The recent U.S. Supreme Court decision in 303 Creative LLC v. Elenis dealt with the creation of wedding websites, not employment issues. But employers are wondering if the case could impact their anti-discrimination policies and employment actions.

Case background

In 303 Creative, graphic designer Lorie Smith brought suit against the state of Colorado. Smith was thinking of expanding her website design business and proactively sought an injunction that would prevent the state from using its Anti-Discrimination Act to compel her to create wedding websites for same-sex couples.

Smith argued that being forced to create such a site would violate her First Amendment right against compelled speech in violation of her beliefs. Smith asserts that it is her sincerely held religious belief that marriage is solely between a man and a woman.

Smith’s request was denied by a lower court. But the Supreme Court reversed that ruling in a 6-3 decision. The majority concluded that by creating a wedding website, rather than selling a routine good or service, Smith would be engaging in “pure speech.” As such, compelling her to create websites expressing views inconsistent with her religious beliefs would violate the Free Speech Clause of the First Amendment.

Potential employer impact

The decision sets a precedent that could influence future cases related to freedom of speech, discrimination, or religious freedom. Furthermore, it has the potential to influence how anti-discrimination laws are interpreted in the employment context.

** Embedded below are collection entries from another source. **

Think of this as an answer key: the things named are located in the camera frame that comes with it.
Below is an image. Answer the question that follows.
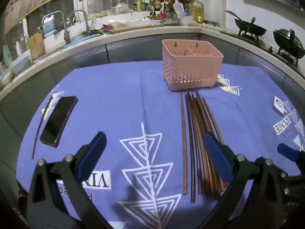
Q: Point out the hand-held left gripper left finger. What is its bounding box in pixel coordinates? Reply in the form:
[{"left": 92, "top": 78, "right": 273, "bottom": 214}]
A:
[{"left": 26, "top": 131, "right": 113, "bottom": 229}]

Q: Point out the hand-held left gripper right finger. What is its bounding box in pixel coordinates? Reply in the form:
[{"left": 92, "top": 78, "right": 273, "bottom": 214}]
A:
[{"left": 199, "top": 132, "right": 285, "bottom": 229}]

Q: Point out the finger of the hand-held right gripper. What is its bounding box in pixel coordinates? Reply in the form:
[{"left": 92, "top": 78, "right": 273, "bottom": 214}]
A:
[
  {"left": 277, "top": 143, "right": 305, "bottom": 170},
  {"left": 281, "top": 170, "right": 305, "bottom": 220}
]

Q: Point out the bundle of wooden chopsticks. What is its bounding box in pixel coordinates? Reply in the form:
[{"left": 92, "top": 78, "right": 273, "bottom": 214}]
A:
[{"left": 180, "top": 91, "right": 229, "bottom": 204}]

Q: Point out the pink perforated utensil basket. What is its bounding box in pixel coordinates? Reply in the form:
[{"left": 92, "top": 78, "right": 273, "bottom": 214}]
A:
[{"left": 161, "top": 39, "right": 224, "bottom": 91}]

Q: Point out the small white square device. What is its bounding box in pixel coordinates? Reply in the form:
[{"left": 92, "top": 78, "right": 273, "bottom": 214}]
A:
[{"left": 272, "top": 96, "right": 286, "bottom": 114}]

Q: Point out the black smartphone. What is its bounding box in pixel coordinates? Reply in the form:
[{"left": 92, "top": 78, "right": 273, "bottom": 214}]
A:
[{"left": 39, "top": 96, "right": 79, "bottom": 148}]

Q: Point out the blue printed tablecloth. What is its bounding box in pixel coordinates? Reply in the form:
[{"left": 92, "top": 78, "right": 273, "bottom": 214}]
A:
[{"left": 15, "top": 61, "right": 305, "bottom": 229}]

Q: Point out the thin dark stick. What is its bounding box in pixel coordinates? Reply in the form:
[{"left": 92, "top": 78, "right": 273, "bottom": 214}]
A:
[{"left": 31, "top": 97, "right": 53, "bottom": 160}]

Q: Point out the gas stove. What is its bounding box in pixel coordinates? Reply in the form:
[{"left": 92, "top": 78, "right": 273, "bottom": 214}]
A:
[{"left": 220, "top": 27, "right": 301, "bottom": 68}]

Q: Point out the black wok with lid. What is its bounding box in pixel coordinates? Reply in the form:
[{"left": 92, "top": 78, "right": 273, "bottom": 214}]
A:
[{"left": 273, "top": 29, "right": 305, "bottom": 59}]

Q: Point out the tall metal faucet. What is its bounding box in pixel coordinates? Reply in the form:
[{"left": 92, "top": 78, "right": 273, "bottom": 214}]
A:
[{"left": 42, "top": 11, "right": 72, "bottom": 44}]

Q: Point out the green leafy vegetable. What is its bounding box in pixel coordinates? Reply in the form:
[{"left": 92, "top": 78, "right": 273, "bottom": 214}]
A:
[{"left": 82, "top": 29, "right": 103, "bottom": 36}]

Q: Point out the standing wooden cutting board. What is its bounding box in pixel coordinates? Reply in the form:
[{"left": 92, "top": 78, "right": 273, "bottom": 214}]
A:
[{"left": 27, "top": 30, "right": 46, "bottom": 61}]

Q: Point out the curved metal faucet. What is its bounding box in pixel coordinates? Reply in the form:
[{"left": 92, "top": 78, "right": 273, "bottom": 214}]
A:
[{"left": 67, "top": 9, "right": 92, "bottom": 35}]

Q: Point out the black wok with ladle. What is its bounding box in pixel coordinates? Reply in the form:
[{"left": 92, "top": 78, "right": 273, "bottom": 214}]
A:
[{"left": 225, "top": 10, "right": 267, "bottom": 37}]

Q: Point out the beige kitchen counter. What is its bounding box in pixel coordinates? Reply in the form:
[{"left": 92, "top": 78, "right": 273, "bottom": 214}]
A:
[{"left": 0, "top": 25, "right": 305, "bottom": 101}]

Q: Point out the flat wooden cutting board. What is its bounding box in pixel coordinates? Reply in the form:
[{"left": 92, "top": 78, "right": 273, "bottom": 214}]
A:
[{"left": 108, "top": 24, "right": 165, "bottom": 34}]

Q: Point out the white egg tray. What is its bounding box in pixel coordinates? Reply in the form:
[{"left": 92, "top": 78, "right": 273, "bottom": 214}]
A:
[{"left": 198, "top": 22, "right": 226, "bottom": 32}]

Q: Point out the blue label detergent jug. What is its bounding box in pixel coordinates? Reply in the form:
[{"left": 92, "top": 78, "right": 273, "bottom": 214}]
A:
[{"left": 42, "top": 15, "right": 56, "bottom": 35}]

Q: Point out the large yellow oil bottle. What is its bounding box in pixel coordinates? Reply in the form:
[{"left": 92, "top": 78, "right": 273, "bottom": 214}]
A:
[{"left": 189, "top": 0, "right": 205, "bottom": 24}]

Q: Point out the white plastic jug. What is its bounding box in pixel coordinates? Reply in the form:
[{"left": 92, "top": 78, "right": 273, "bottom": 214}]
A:
[{"left": 172, "top": 0, "right": 187, "bottom": 19}]

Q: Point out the row of condiment bottles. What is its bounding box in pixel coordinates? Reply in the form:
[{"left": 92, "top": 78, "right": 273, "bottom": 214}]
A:
[{"left": 135, "top": 0, "right": 172, "bottom": 19}]

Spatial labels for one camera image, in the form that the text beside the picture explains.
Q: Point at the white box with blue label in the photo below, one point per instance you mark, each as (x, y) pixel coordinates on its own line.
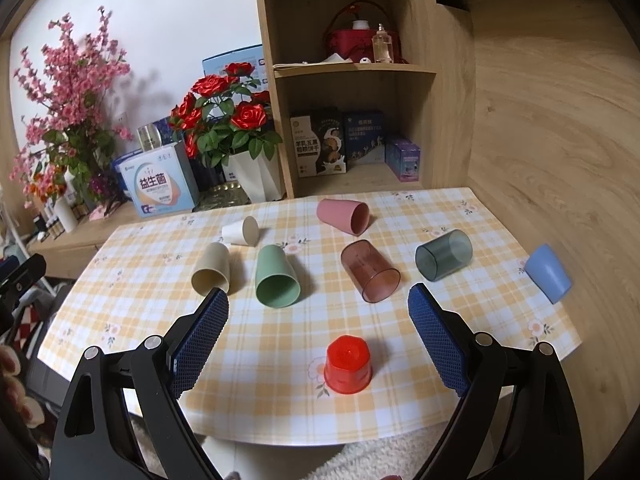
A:
(155, 185)

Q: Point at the white cup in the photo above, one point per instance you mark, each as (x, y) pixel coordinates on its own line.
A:
(235, 232)

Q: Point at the white vase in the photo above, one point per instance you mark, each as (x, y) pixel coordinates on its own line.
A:
(65, 215)

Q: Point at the glass perfume bottle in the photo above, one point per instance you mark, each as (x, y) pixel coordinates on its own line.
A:
(382, 47)

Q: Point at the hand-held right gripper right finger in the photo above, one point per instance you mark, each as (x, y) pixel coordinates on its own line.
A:
(437, 340)

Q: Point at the folded paper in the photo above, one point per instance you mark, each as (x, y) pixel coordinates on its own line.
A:
(310, 61)

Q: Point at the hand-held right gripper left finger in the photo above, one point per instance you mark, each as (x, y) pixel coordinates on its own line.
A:
(200, 345)

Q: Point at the purple box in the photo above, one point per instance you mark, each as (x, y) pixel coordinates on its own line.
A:
(404, 160)

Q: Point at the green cup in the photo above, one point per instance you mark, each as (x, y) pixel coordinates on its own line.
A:
(275, 270)

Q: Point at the person's left hand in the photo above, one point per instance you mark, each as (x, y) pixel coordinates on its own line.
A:
(17, 390)

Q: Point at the beige cup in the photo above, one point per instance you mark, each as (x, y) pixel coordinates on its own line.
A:
(212, 267)

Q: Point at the grey translucent cup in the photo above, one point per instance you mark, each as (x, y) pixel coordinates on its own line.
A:
(442, 255)

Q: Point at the dark blue cylinder box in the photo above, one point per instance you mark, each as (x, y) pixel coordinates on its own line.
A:
(207, 175)

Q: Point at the pink cup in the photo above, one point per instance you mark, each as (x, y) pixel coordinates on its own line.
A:
(337, 215)

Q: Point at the small white jar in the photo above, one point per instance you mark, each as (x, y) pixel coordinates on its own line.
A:
(360, 25)

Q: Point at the blue and white carton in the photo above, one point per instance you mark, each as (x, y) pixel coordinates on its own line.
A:
(122, 162)

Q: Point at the white wall socket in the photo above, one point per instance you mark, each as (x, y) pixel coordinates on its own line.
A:
(120, 117)

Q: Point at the brown translucent cup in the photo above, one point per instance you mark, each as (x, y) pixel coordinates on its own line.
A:
(365, 265)

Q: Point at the dark blue patterned box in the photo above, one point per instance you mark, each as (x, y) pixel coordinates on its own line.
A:
(167, 130)

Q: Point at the red basket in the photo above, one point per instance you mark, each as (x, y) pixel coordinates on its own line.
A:
(350, 42)

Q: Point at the dark biscuit box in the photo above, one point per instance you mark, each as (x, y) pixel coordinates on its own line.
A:
(320, 145)

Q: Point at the pink blossom plant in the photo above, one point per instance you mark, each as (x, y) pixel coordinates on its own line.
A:
(75, 90)

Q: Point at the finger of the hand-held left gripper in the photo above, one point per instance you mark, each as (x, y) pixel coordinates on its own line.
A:
(9, 266)
(25, 280)

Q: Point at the red roses in white pot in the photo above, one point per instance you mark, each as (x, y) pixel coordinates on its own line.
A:
(245, 120)

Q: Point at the red patterned cloth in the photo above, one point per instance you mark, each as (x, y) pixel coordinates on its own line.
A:
(30, 330)

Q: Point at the wooden low cabinet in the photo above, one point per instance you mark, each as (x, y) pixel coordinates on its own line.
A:
(75, 247)

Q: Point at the blue cup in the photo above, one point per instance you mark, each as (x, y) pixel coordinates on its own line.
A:
(547, 272)

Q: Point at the light blue flat box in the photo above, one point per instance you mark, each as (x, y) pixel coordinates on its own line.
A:
(220, 62)

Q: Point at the green gold tray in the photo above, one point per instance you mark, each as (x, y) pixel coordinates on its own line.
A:
(220, 197)

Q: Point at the row of small brown bottles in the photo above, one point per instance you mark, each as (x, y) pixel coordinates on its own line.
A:
(47, 227)

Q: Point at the wooden shelf unit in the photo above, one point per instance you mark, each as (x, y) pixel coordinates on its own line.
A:
(450, 110)

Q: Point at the red cup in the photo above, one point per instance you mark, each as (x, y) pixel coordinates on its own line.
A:
(347, 365)

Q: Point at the white fluffy rug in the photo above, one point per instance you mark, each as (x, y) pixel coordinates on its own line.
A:
(380, 455)

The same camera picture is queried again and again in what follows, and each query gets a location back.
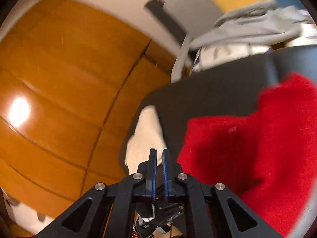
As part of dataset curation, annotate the cream folded sweater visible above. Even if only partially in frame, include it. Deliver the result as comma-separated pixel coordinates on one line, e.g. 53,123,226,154
124,105,169,177

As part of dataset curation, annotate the red knit sweater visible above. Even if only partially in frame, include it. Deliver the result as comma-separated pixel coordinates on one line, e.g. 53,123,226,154
177,72,317,238

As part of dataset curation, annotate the orange wooden wardrobe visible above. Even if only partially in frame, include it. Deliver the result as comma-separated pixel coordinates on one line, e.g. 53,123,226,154
0,0,192,219

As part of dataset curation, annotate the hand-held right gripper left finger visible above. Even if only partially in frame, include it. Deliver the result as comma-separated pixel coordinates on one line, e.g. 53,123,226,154
37,149,158,238

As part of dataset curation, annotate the grey yellow blue armchair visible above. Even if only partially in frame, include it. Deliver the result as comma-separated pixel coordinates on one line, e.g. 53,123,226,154
163,0,309,83

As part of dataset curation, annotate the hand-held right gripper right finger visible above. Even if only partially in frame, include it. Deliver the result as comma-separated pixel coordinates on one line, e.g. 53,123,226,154
163,149,280,238

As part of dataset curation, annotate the grey garment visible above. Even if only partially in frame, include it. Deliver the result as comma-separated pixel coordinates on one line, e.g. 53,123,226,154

Potentially, the case could embolden employees who have religious objections to certain types of work to assert their First Amendment rights in the workplace. For example, perhaps an in-house photographer or a social media specialist might refuse to work on a project involving tobacco, alcohol, or contraceptive products using a faith-based objection. If the employer were to terminate the employee for this reason, it’s possible the employee could see Creative 303 as a door to a political discrimination claim.

Open questions

The ruling in 303 Creative leaves many open questions, including what constitutes “expressive services.” From an employment context, any actual impact is hypothetical at this time. But it’s reasonable to say that employers face additional complexity in crafting and enforcing their own anti-discrimination policies.